Curcuma longa (Turmeric) Flashcards
How do you recognise Turmeric?
- A perennial herbaceous plant, up to 1m tall, native to India & S. Asia.
- nBoth the oval leaves & compound flower heads of yellow white flowers arise directly from the roots.
- Has been used for thousands of years in cooking & in ritual, as a dye & as a medicine.
- Known in N. India as haldi, and in S. India as manjal.
What are Turmeric ‘s main constituents?
Constituents:
* Carbohydrates (some of which may have medicinal effects).
* Curcumin & curcuminoids – the focus of most research, gives it its yellow/orange colour.
* Essential oil – contains turmerone & other anti-inflammatory substances.
* Resins.
What family is Turmeric?
Family: Zingiberaceae.
What is Turmeric good for?
Summary: Bitter, warming tonic used internally and externally to improve many things but mainly digestion, carminative, anti-microbial, hepatoprotective - though most people use it for its anti-inflammatory properties for arthritis, spains and so on, and for the bowel. Bendle has used a lot for accidents and operations/ recovery.
Actions:
* Anti-inflammatory.
* Carminative.
* Choleretic/cholagogue.
* Hepatoprotective.
* Antimicrobial and anti fungal.
* Anti-neoplastic - works alongside cancer drugs.
* Anti-oxidant.
* Nephroprotective.
* Neuroprotective.
Applications:
* Rheumatoid and osteoarthritis.
* Tendonitis & sprains.
* Inflammatory & irritable bowel disease & dysbiosis.
* Peptic ulcers.
* Gallstones
* Cancer.
* Fungal infections
* After trauma or operations.
What is Turmeric ‘s Latin name?
Curcuma longa
What parts of Turmeric do you use?
Parts used: rhizomes.
Rhizomes are used fresh or are boiled, dried and ground to produce powdered turmeric.
What safety issues might Turmeric have?
Safe herb.
What useful research does Turmeric have?
External links:
* Turmeric, the Golden Spice – a chapter from the 2011 book Herbal Medicine: Biomolecular and Clinical Aspects.

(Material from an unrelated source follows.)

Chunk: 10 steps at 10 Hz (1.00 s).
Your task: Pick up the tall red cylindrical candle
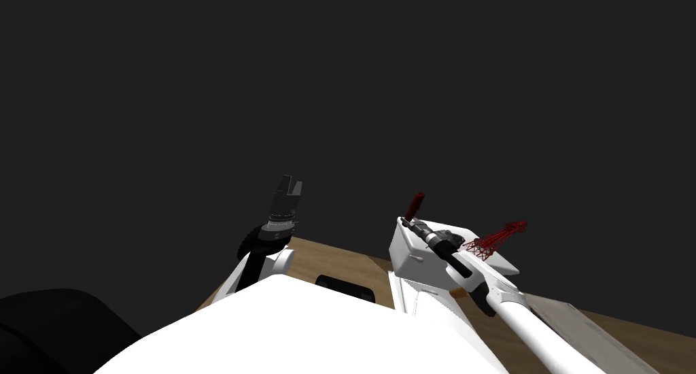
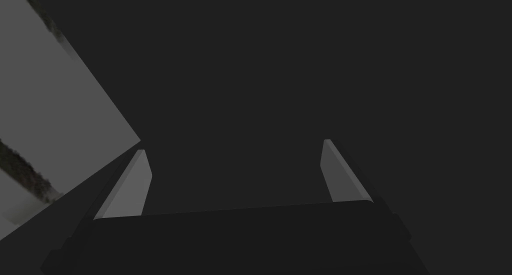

Includes 55 of the Sanskrit names applied to turmeric and their English
translations!
* Curcumin: A Review of Its Effects on Human Health from the
journal Foods 2017.
* Clinical effects of curcumin in enhancing cancer therapy: A
systematic review from 2020.”
What remedies might you use Turmeric in?
- Dosage – 10- 40ml/week 1:3 tincture.
- Some commercial producers extract in high concentrations of alcohol, which patients may find unpalatable.
- Generally used dry, in powder or as an extract
- Often prescribed in form of capsules – either neat turmeric or standardised for curcumin content. Commercial extracts often combined with black pepper (or piperine)
- Turmeric, Comfrey and St Johns Wort used to be Bendle’s standrad ‘recovery’ formula for people who have been in accidents/ broen bones etc
- Fat soluble so can be used with milk, coconut oil etc
- Bendle gave a mixture of Bogbean and Turmeric to a person with arthritis - 25% Eleuthrococcus (Ginseng), 25% Betula, 25% Curcuma, 25% Menyanthes (Bogbean), all about reducing inflammation and Eleuthrococcus to help resilience. Later changes the mix to include Withania and Hypericum, 20% each of all ingredients.